Here is the source for the 8 LED version (on a LEDHead):

#include <SoftPWM.h>

#define DELAY 40

uint8_t leds[8] = {22, 23, 26, 27, 28, 29, 30, 31};

void setup()
{
  SoftPWMBegin();

  for (int i = 0; i < 8; i++)
    SoftPWMSet(leds[i], 0);

  SoftPWMSetFadeTime(ALL, 30, 200);

}

void loop()
{
  int i;

  for (i = 0; i < 3; i++)
  {
    SoftPWMSet(leds[i+1], 255);
    SoftPWMSet(leds[6-i], 255);
    SoftPWMSet(leds[i], 0);
    SoftPWMSet(leds[7-i], 0);
    delay(DELAY);
  }
  
  delay(250);
  
  for (i = 3; i > 0; i--)
  {
    SoftPWMSet(leds[i-1], 255);
    SoftPWMSet(leds[8-i], 255);
    SoftPWMSet(leds[i], 0);
    SoftPWMSet(leds[7-i], 0);
    delay(DELAY);
  }

  delay(250);
}

b

A couple reasons: the first being that I wanted to save clock cycles to do math if I need to, and the second being that I want the possibility of extended I/O control with the ATTinys.

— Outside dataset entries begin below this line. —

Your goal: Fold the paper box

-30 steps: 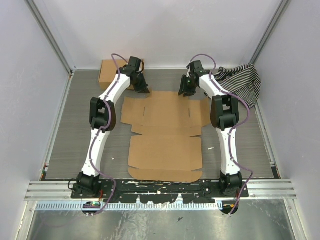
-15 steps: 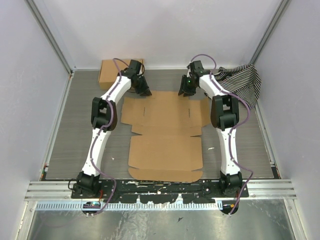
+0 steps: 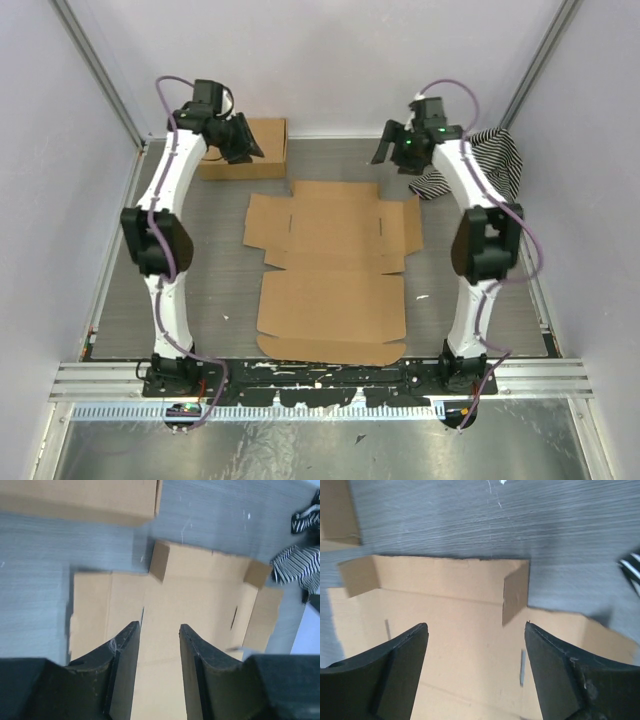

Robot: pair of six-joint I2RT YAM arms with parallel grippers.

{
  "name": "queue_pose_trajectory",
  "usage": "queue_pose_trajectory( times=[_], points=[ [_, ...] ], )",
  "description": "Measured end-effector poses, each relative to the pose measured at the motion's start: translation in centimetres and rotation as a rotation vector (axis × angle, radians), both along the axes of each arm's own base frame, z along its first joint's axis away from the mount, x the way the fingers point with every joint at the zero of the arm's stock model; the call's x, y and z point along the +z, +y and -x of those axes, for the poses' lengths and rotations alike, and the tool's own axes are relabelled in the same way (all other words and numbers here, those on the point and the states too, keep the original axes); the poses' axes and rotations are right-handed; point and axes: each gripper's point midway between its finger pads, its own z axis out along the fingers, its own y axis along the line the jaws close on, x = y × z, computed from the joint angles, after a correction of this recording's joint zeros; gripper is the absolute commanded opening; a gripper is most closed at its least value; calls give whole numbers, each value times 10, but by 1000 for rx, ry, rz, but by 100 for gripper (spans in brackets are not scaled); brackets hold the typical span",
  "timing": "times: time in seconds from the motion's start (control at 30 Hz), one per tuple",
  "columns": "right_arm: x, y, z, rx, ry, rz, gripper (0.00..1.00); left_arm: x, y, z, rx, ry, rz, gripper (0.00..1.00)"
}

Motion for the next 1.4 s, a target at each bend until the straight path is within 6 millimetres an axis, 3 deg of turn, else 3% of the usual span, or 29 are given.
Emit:
queue_pose_trajectory(
  times=[0.07, 0.13, 0.23, 0.33, 0.43, 0.57, 0.67, 0.87, 1.17, 1.4],
  points=[
    [37, -11, 22, -17, -50, -3, 80, 20, 12, 24, -14, -17, -18, 45],
    [64, -22, 53, -34, -86, -3, 79, 21, 17, 55, -31, 5, -28, 45],
    [70, -23, 102, -35, -85, 1, 78, -8, 21, 114, -55, 115, -36, 46],
    [37, -17, 151, -22, 10, 2, 76, -55, 26, 163, -70, 263, -52, 47],
    [-12, -17, 200, -24, 161, 15, 76, -90, 33, 202, -79, 383, -71, 48],
    [-50, -27, 245, -56, 294, 44, 76, -104, 38, 230, -85, 427, -73, 49],
    [-58, -31, 256, -68, 311, 53, 77, -99, 37, 231, -88, 386, -63, 51],
    [-75, -33, 257, -76, 328, 65, 76, -102, 29, 222, -88, 351, -27, 51],
    [-104, -32, 245, -77, 370, 83, 75, -145, 14, 222, -113, 455, -43, 50],
    [-118, -30, 239, -73, 394, 86, 73, -157, 10, 222, -119, 488, -53, 50]
  ],
)
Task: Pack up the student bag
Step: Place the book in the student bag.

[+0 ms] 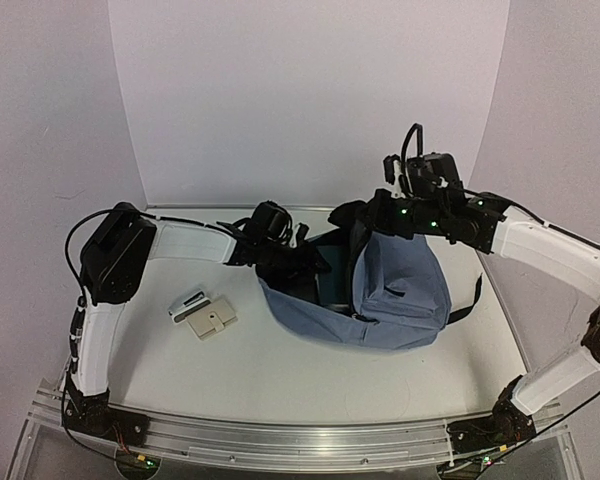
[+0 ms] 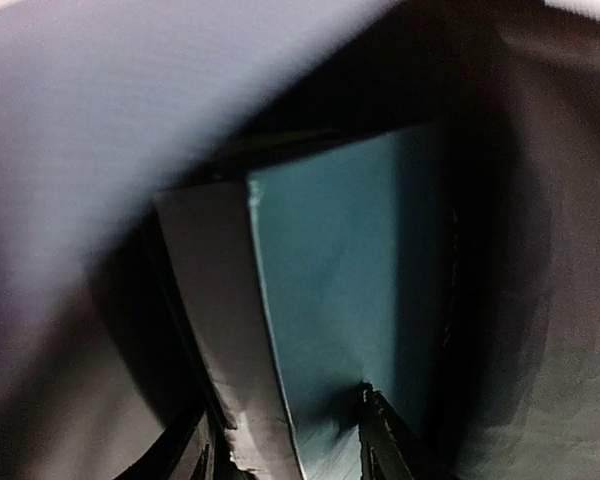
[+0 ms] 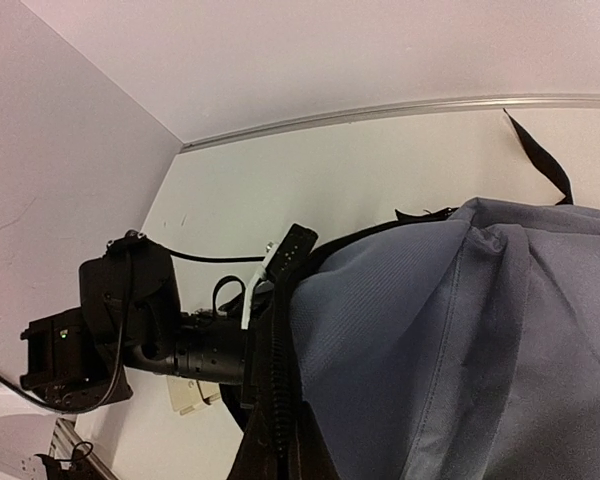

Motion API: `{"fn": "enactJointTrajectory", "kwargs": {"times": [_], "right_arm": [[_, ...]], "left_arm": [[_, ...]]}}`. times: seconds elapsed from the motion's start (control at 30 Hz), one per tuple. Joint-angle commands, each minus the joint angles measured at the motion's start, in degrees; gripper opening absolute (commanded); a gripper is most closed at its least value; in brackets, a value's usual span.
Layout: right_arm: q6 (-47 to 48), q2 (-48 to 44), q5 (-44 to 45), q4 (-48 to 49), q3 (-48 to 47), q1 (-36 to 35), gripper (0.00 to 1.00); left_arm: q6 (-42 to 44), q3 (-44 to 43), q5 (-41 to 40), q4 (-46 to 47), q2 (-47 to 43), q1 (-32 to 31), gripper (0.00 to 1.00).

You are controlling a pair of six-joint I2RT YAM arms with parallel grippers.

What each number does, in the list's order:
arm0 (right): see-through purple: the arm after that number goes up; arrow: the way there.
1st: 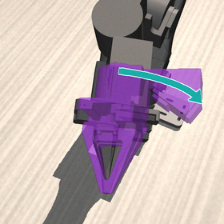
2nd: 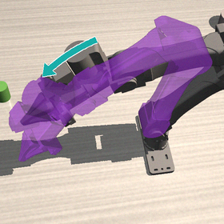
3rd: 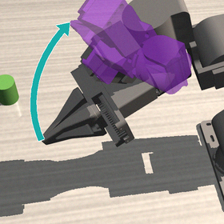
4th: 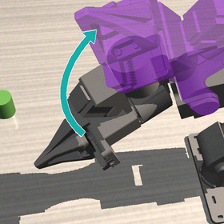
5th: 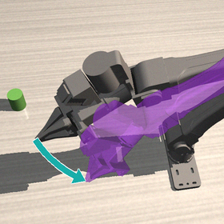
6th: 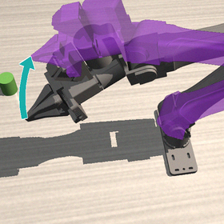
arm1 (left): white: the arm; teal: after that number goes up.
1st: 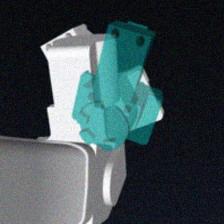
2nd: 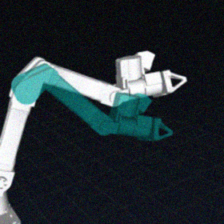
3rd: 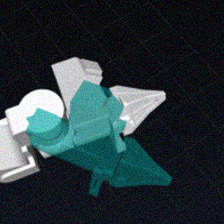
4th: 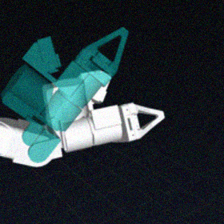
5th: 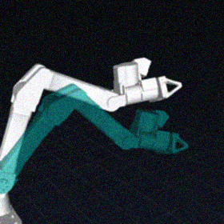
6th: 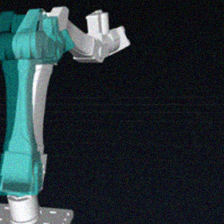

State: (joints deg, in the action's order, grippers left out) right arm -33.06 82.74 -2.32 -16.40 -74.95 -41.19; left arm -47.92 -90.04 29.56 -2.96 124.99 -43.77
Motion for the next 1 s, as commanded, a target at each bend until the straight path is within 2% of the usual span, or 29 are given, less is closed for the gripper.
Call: {"fn": "enactJointTrajectory", "kwargs": {"times": [0.0, 0.07, 0.2, 0.27, 0.5, 0.57, 0.63, 0.83, 0.9, 0.97], "right_arm": [[-1.1, -3.6, 6.2, 4.9, 3.3, 0.4, 0.00], [-1.7, -4.8, 6.0, 5.3, 5.6, 2.1, 0.00], [-2.6, -7.0, 2.5, 6.9, 11.6, 7.5, 0.00], [-2.5, -7.5, 0.3, 7.8, 14.5, 10.1, 0.00], [-4.7, -4.0, -6.1, 14.6, 27.1, 20.4, 0.00], [-4.9, -2.4, -6.8, 15.0, 28.0, 21.8, 0.04], [-4.8, -1.7, -7.2, 14.8, 27.9, 22.0, 0.13], [-2.8, -6.7, -7.9, 11.5, 26.3, 22.0, 0.62], [-1.3, -9.3, -8.2, 9.5, 25.6, 22.0, 0.71], [-0.2, -11.2, -9.7, 8.2, 25.1, 22.0, 0.74]], "left_arm": [[0.9, -2.9, -2.1, 3.3, 0.2, -2.9, 0.49], [1.8, -1.1, -4.2, 1.4, -2.3, -2.5, 0.53], [5.4, 2.5, -7.0, -2.5, -9.2, -1.4, 0.69], [6.9, 3.9, -8.1, -5.2, -13.7, -0.8, 0.75], [11.6, 10.5, -13.1, -16.2, -25.1, 3.3, 0.84], [11.9, 13.9, -14.1, -18.5, -27.5, 5.6, 0.86], [11.2, 17.8, -15.0, -20.8, -29.6, 7.9, 0.86], [9.6, 28.4, -18.3, -22.5, -34.4, 9.9, 0.88], [9.5, 30.7, -20.8, -23.9, -35.2, 10.5, 0.89], [9.4, 32.6, -21.2, -23.8, -36.0, 11.5, 0.90]]}}
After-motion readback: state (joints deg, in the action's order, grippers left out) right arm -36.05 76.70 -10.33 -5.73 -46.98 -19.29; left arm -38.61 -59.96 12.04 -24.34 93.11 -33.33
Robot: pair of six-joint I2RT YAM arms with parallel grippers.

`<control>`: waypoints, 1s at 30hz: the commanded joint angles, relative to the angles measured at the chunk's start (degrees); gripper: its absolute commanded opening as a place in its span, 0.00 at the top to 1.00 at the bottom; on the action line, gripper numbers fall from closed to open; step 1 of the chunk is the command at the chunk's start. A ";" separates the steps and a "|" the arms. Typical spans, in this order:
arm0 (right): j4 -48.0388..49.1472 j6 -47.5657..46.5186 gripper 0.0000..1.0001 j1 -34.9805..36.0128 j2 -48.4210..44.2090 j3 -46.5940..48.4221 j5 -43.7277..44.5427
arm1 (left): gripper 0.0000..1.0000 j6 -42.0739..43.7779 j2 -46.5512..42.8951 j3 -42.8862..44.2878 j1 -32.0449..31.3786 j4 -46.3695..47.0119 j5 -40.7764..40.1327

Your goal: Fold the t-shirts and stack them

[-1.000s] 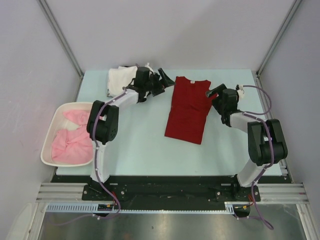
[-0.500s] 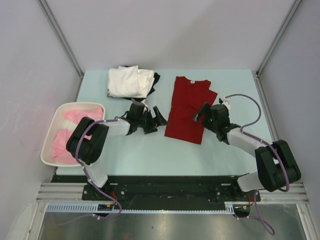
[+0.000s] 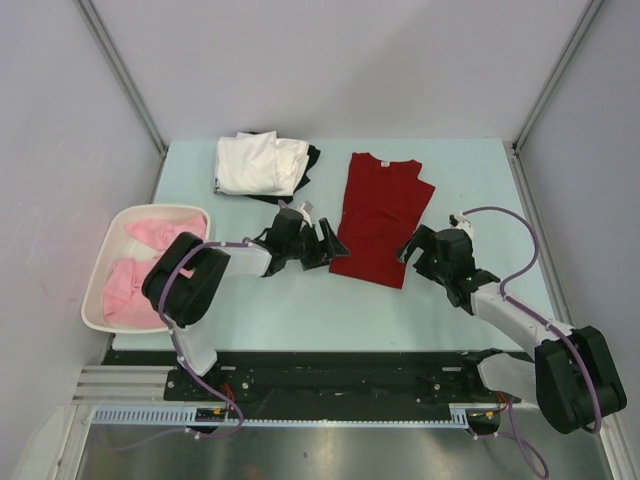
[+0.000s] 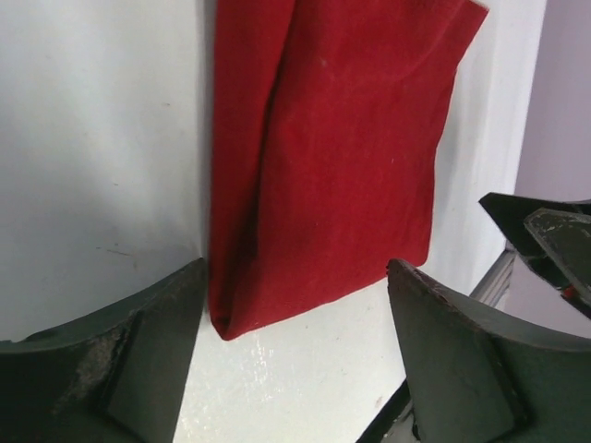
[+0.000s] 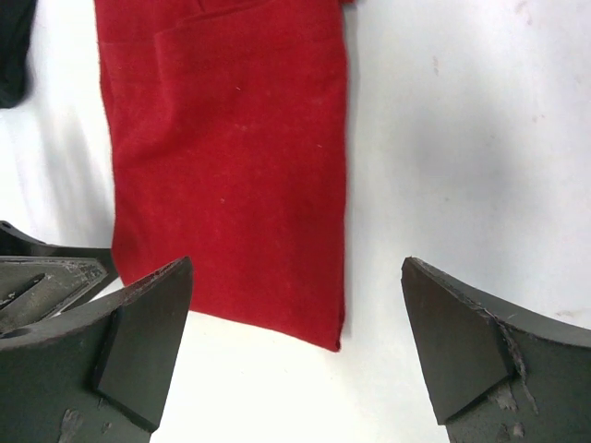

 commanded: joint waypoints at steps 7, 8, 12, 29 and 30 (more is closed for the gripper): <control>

OK, I see. Clever idea with the attinys... read the byte (UDR) and shove it into the OCR register. Can't get sweeter/simpler than that!

FYI: SoftPWM only consumes about 20% CPU cycles. Hardware PWM, of course, consumes 0%.

b

that's good to know about SWPWM! And my absolute most efficient idea with the attiny was a logic analyzer project that took a single character, and then used OR to assign the state of a pin to 1 bit of the character. So a single serial character was 8 samples from the pin. That means a megasample per second at 8mhz! However, processing always messes up my serial adapter for some reason, so it didn't work for more than a few seconds.

Thanks for posting the code, the way you handle the communication between chips is a lot simpler than I thought it would be!

It was a hard decision for me actually... I was originally going to use a single-wire system with address bytes, then I was going to use a two-wire system with sync bytes, and then I decided I would just reset each ATTiny at the beginning, and figured they would always be in sync since they have so much time to listen between bytes. I haven't run it for longer than a minute or two, but I bet it would keep working.